INSTRUCTIONS FOR THE TASK: Please print only the top portion of the entries below, ending with the line that contains "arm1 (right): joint", exactly as written.

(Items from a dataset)
______________________________

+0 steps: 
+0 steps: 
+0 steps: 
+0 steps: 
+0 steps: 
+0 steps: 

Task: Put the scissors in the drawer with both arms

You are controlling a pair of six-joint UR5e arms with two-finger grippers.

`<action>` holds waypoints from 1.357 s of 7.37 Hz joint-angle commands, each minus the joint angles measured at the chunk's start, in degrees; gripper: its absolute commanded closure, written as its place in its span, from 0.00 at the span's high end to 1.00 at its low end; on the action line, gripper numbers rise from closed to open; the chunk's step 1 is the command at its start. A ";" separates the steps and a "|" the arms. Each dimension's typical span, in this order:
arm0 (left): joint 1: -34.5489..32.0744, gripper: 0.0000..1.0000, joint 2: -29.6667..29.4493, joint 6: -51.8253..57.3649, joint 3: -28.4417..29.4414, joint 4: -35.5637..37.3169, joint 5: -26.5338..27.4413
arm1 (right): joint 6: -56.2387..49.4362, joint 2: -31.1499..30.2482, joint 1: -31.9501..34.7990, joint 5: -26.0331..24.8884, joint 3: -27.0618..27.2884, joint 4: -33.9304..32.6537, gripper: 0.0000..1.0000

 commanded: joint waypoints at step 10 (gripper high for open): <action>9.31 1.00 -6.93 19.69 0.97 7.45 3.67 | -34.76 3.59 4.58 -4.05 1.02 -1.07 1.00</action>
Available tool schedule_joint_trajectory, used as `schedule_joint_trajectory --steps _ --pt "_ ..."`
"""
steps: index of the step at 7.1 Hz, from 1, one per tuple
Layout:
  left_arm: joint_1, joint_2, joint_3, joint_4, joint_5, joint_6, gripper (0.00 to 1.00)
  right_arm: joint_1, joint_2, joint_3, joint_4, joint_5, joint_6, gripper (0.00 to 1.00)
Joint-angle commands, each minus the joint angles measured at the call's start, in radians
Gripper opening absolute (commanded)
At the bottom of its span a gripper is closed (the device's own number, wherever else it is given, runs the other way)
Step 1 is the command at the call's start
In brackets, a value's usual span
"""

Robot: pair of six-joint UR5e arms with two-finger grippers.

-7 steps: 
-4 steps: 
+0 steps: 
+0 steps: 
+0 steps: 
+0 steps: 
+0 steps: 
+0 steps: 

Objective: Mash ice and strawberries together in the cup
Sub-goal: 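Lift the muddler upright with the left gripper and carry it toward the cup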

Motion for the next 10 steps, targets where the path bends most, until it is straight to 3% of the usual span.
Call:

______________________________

RESPONSE TO THE EXERCISE:
+0 steps: 
+0 steps: 
+0 steps: 
+0 steps: 
+0 steps: 
+0 steps: 

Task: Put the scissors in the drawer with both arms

You are controlling a pair of six-joint UR5e arms with two-finger grippers.

`<action>` holds waypoints from 1.357 s of 7.37 Hz joint-angle commands, each minus the joint angles measured at the chunk's start, in degrees; gripper: its absolute commanded closure, written as its place in its span, from 0.00 at the span's high end to 1.00 at its low end; on the action line, gripper numbers rise from closed to open; the chunk's step 1 is the command at its start. A ";" separates the steps and a "|" the arms. Each dimension's typical span, in this order:
arm0 (left): joint 1: -34.5489..32.0744, gripper: 0.0000..1.0000, joint 2: -29.6667..29.4493, joint 6: -51.8253..57.3649, joint 3: -28.4417..29.4414, joint 4: -35.5637..37.3169, joint 5: -26.5338..27.4413
arm1 (right): joint 6: -56.2387..49.4362, joint 2: -31.1499..30.2482, joint 1: -31.9501..34.7990, joint 5: -26.0331..24.8884, joint 3: -27.0618..27.2884, joint 4: -33.9304..32.6537, gripper: 0.0000..1.0000

The exercise is now complete.